In the section where we talk about technical information about SSDs and SSD recovery, we try to answer the question of how long an SSD lasts. We talk about the drawbacks of SSDs, which are degradation and data retention. While all these problems usually appear in the long term, after using the SSD for a long time or intensively, what happens when an SSD dies? And how does an SSD die? Why is there talk of sudden death in SSD disks? We explain how to know if your SSD drive is dead and how we can make possibilities for SSD recovery.

SSD Problems

Because of the way data is written to SSD memory chips, each cell undergoes wear and tear with each write. Thus, after a number of writes, that cell cannot be written (change its state, or “programmed”) more times, making it unusable.

The durability in SSDs is calculated by the TBs written (TBW) that they hold. This information is provided by the manufacturer and should never be taken as a guarantee that the disk will not damage before having written that amount of data in its memory.

On the other hand, NAND memory cannot save data indefinitely if it does not receive electrical current from time to time, since the small electrical charges that make up our data are lost over time. Very slowly, yes, but it is downloading. The more charges (bits) we put in the same cell (MLC, TLC, QLC …), the smaller these charges are, which will cause them to be lost even more quickly.

Why does an SSD Die?

To understand why an SSD dies, we first have to explain how the drive works. The SSD controller uses a portion of the SSD memory to store data that it needs to function. These data are for example the firmware (which would be the disk’s operating system, allowing you to control everything that happens on it), SMART data, address translation tables (FTL), encryption keys disk… This data necessary for the system to work occupies between 4 and 12 GBs.

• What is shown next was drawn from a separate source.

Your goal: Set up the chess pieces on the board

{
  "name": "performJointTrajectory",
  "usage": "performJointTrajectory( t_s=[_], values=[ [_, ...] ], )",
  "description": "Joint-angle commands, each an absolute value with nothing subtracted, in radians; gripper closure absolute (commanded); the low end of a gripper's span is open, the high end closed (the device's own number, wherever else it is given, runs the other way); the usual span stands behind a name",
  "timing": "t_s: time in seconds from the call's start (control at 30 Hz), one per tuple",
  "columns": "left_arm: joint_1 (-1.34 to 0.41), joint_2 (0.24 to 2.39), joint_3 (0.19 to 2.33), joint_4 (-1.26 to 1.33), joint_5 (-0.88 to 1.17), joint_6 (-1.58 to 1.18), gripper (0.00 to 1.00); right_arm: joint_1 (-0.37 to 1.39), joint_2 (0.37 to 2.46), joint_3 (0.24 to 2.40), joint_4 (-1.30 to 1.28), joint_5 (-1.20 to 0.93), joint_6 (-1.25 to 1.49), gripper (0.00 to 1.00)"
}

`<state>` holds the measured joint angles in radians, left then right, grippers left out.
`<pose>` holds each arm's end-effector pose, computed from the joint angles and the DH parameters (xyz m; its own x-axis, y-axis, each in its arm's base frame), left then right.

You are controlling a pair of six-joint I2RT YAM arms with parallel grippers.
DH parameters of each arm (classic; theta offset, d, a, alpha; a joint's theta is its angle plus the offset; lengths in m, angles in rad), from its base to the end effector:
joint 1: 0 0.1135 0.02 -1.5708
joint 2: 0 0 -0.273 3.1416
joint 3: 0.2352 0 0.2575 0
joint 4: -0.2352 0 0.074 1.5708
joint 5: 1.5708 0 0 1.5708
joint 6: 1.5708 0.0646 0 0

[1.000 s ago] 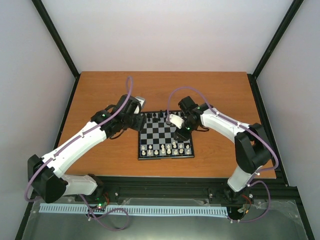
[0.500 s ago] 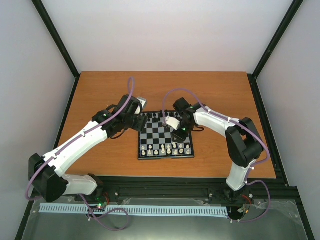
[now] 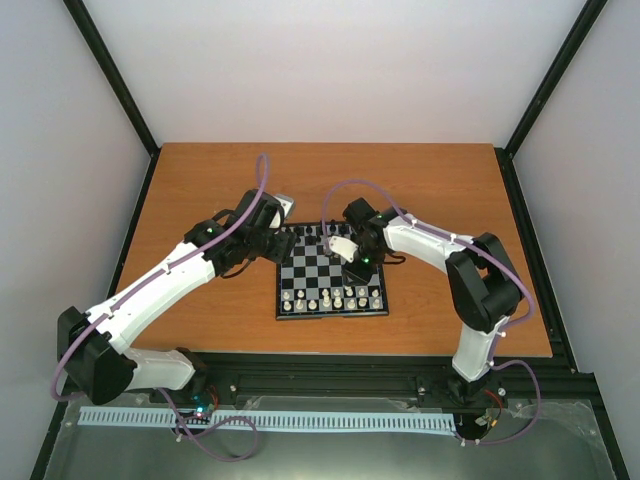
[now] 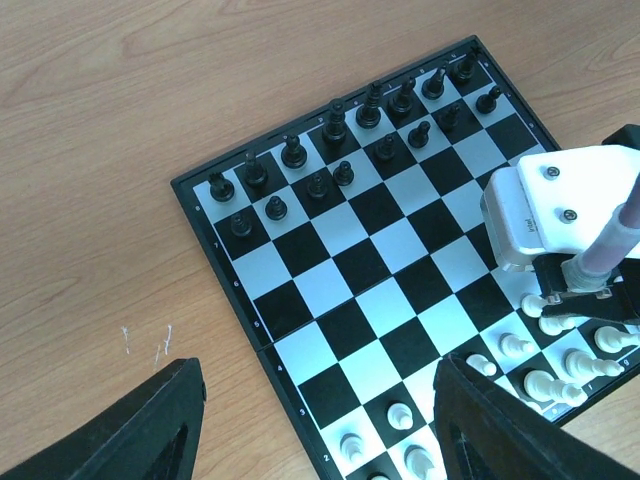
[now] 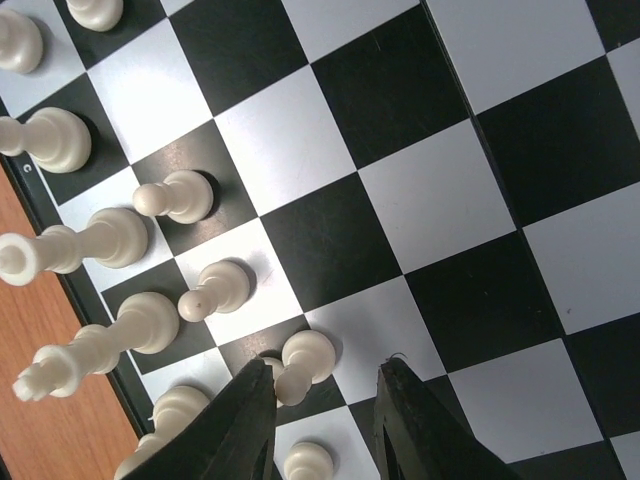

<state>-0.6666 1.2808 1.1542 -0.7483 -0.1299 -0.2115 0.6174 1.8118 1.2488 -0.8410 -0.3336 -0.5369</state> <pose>0.2303 -0.1705 0.2971 -0.7047 0.2896 -0.6477 0.4090 0.9118 -0.0374 0.2743 0.2207 0.1625 -0.3885 -0.8685 -0.3078 -0.9194 0.3430 0.1925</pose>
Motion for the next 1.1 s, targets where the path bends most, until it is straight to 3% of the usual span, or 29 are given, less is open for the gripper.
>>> performJointTrajectory(
  t_s=[0.0, 0.23, 0.83, 1.07],
  values=[
    [-0.667, 1.279, 1.157, -0.732, -0.118, -0.192, 0.35, 0.629, 1.832, 1.264, -0.839, -0.309, -0.537, 0.71],
    [-0.667, 1.281, 1.157, -0.732, -0.111, -0.192, 0.35, 0.632, 1.833, 1.259, -0.832, -0.296, -0.533, 0.69],
    [-0.667, 1.275, 1.157, -0.731, -0.094, -0.193, 0.35, 0.634, 1.849, 1.286, -0.821, -0.28, -0.522, 0.88],
    [-0.666, 1.252, 1.154, -0.729, -0.157, -0.217, 0.35, 0.657, 1.855, 1.345, -0.828, -0.287, -0.519, 0.9]
  ],
)
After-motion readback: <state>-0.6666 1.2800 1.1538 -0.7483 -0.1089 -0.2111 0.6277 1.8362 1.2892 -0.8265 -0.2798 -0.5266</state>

We already explained that the controller moves the data from one cell to another on the SSD to prevent the same cells from always wearing out. This is called Wear Leveling. The problem is that the system space that the controller requires functioning cannot be moved to other cells, they are always the same. It is therefore evident that those cells where the system data is found wear out more than the rest of the cells on the disk. This is especially important when it comes to DRAM-less SSD drives.

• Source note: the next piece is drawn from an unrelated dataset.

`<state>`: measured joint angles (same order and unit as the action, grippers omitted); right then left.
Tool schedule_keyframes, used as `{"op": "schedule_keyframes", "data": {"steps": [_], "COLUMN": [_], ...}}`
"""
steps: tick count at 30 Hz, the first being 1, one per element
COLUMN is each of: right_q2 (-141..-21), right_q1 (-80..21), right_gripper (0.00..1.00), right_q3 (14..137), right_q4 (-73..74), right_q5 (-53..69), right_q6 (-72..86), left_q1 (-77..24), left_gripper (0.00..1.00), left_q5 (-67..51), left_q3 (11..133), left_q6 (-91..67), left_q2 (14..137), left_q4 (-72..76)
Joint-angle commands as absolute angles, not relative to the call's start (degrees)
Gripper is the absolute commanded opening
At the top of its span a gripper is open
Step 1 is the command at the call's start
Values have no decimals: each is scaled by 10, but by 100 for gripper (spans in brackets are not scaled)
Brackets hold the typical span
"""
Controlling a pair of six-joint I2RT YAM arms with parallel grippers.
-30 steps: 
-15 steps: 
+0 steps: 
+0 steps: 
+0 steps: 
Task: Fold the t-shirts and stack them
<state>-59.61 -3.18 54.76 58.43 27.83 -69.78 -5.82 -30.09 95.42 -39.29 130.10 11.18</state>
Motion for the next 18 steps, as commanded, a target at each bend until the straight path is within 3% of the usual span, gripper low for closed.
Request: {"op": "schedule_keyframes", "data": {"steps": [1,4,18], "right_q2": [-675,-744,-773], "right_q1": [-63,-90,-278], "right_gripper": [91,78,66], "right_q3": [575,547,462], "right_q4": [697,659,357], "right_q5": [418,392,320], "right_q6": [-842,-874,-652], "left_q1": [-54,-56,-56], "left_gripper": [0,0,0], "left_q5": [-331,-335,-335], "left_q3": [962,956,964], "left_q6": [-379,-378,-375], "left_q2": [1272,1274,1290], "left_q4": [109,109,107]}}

So, it is to be expected that when any of the cells that contain the data that the controller needs to operate the disk, go bad due to having undergone too many writes or erase operations, the data will be corrupted. In this way, the controller will not be able to make the disk work and it will be unusable, losing all the data that it had in its memories.

Excess Writes to an SSD Memory Cell

From the previous paragraphs we can deduce that, when a memory cell of the SSD fails due to having carried out too many writing or erasing operations on it, the entire disk becomes unusable. This is the case if the cell contains the system data that the controller needs to function since we have already said that these blocks cannot be moved to others. But the blocks that contain user data can be moved to other cells (and in fact, they do so constantly due to wear leveling).

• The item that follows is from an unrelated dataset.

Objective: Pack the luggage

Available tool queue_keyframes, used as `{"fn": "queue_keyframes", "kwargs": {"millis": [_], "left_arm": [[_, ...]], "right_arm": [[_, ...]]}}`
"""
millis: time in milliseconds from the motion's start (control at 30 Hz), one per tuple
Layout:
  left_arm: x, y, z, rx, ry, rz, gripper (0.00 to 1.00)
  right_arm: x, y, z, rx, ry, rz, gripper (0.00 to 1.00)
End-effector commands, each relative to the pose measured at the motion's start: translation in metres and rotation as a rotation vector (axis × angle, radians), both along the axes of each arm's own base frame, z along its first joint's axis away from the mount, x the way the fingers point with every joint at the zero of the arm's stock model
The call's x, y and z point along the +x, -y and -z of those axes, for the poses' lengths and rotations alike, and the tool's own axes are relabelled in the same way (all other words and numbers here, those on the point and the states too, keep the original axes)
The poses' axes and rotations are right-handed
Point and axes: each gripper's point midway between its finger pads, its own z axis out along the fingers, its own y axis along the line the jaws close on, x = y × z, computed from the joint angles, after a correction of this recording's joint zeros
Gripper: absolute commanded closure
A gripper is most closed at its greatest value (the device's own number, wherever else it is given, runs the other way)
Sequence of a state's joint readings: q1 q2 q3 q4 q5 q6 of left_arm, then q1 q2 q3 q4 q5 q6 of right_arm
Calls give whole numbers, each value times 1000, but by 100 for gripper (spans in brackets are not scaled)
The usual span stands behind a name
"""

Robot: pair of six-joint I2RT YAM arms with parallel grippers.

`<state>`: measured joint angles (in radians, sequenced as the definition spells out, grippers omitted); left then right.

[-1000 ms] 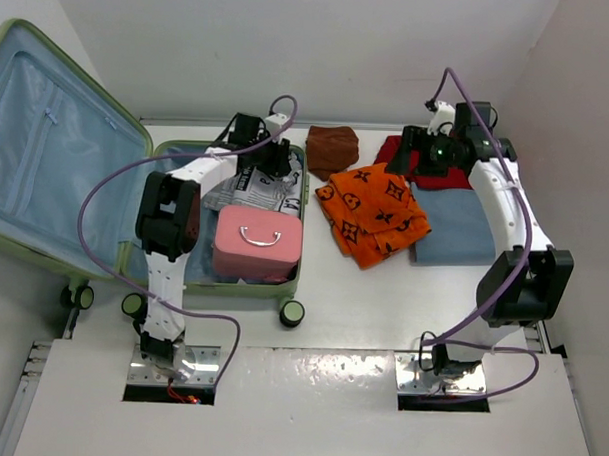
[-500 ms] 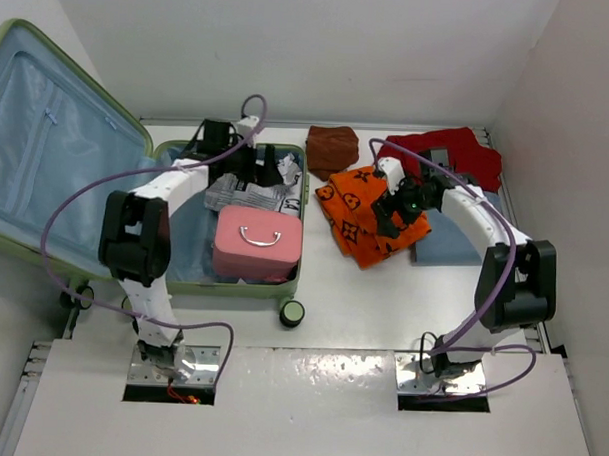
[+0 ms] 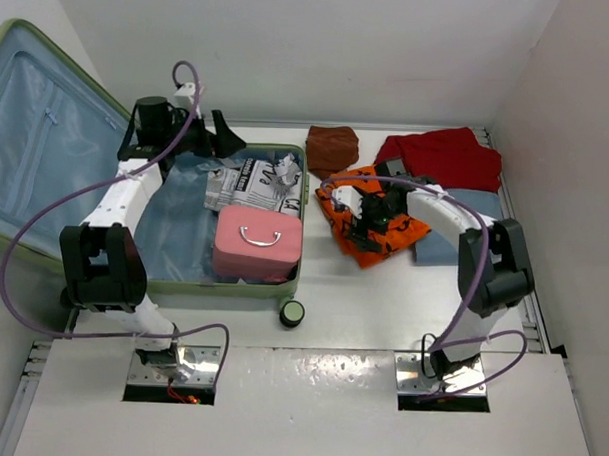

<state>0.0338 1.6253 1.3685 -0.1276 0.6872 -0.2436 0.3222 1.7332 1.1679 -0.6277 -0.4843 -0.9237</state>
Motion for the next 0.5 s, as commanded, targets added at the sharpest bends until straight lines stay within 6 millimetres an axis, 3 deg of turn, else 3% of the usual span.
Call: {"fn": "queue_keyframes", "kwargs": {"millis": [0, 133, 400, 467], "left_arm": [[-7, -17, -19, -55, 9, -25, 1], [-6, -35, -28, -74, 27, -55, 1], [-3, -62, -35, -127, 35, -107, 1], [-3, -67, -35, -134, 30, -122, 1]], "right_arm": [[21, -2, 20, -79, 78, -3, 0], [29, 5, 44, -178, 89, 46, 0], [28, 6, 84, -321, 93, 55, 0], [39, 6, 90, -360, 85, 79, 5]]}}
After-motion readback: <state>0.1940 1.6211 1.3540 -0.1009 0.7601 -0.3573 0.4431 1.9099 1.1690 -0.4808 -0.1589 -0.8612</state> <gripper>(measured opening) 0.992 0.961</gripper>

SSD disks incorporate extra memory space, made up of several million cells and not visible to the user. This set of extra cells is called over-provisioning, and its sole purpose is to serve as a replacement for user-space memory cells that may become corrupted in the future. Thus, when the controller detects that a cell is close to failing, or if it has already failed, what the controller does is move the data from that cell to a new cell that is in that extra space. Then it updates the TFL table to know that that data has now been moved so that it can be found in the future, and marks the cell that has failed as bad, so as not to write to it again.

This increases the life of the SSD, as several million cells can fail and the disk will continue to function. The problem is that, although there are many, the extra cells are still finite, so if there are many failures in normal cells and these extra cells run out, the disk will die. Although it is not usual, some discs leave the data in read-only mode when this happens, so that you can access the data to copy it, but you cannot write new data to the disc.

The Computer does not Detect the SSD, is it Dead?

On any given day we turn on the computer and the operating system does not load. Window crashes during startup and we cannot use the computer. Has the SSD failed? How to know if my SSD drive is dead?

If the SSD fails (dies), our data will be lost and the PC will not boot. If this happens, we can do several things to confirm if it is indeed the SSD hard drive that has failed:

  • Access the BIOS of the computer and see if it detects our hard drive
  • Check the data and power cables of the disk and verify that they are all well-connected
  • Replace the disk’s SATA data cable with another
  • Try another drive power cord
  • Connect the SATA data cable from the disk to another SATA port on the board
  • Remove the disk from the computer and connect it to another PC
  • Connect the disk using an external USB enclosure to another computer

If none of these things work, your hard drive is more than likely dead and you need to buy a new one. You can go through the section of recommended SSD hard drives to see a comparison table with the best drives of the moment.

To prevent sudden SSD death from causing problems, the only solution is to always have automated backups of all your important data.